▸ **Activity**
Repeat only what appears from the line containing "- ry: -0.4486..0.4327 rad" through the last line of the listing below, exactly as written.

::::::::

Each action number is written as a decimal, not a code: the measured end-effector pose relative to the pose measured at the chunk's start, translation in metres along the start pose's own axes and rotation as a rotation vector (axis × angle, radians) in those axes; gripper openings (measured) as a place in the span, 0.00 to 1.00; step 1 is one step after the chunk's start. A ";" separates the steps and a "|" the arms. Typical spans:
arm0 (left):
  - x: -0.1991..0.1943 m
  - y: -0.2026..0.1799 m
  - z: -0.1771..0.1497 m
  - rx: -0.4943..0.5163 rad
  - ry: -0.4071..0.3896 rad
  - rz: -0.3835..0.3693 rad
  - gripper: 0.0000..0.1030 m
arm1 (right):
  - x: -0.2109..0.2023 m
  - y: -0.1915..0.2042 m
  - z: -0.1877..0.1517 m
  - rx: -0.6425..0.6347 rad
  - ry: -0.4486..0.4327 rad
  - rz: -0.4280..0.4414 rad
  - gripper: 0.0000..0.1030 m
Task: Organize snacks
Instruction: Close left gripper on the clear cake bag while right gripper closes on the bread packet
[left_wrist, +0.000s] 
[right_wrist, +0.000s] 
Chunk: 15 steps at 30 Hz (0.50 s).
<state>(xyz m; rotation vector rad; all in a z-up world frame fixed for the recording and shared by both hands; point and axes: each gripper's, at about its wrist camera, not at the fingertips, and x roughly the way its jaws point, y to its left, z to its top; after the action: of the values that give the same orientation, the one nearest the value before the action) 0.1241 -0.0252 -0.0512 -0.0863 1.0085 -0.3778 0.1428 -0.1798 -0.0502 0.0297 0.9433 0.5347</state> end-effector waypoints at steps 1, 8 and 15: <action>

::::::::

▸ **Response**
  - ry: -0.4486..0.4327 rad
  - rz: -0.4280..0.4414 rad
  - gripper: 0.0000..0.1030 m
Task: Organize snacks
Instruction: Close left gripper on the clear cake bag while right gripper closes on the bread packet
[left_wrist, +0.000s] 
[right_wrist, +0.000s] 
Chunk: 15 steps at 30 Hz (0.50 s).
<state>(xyz m; rotation vector rad; all in a z-up world frame fixed for the recording and shared by both hands; point and axes: each gripper's, at about its wrist camera, not at the fingertips, and x roughly the way its jaws point, y to its left, z to its top; after the action: of the values that give the same orientation, the one nearest the value before the action) 0.1241 -0.0252 -0.0512 -0.0863 1.0085 -0.3778 0.1428 -0.1798 -0.0502 0.0297 0.9433 0.5347</state> end-effector waypoints at steps 1, 8 and 15: <action>

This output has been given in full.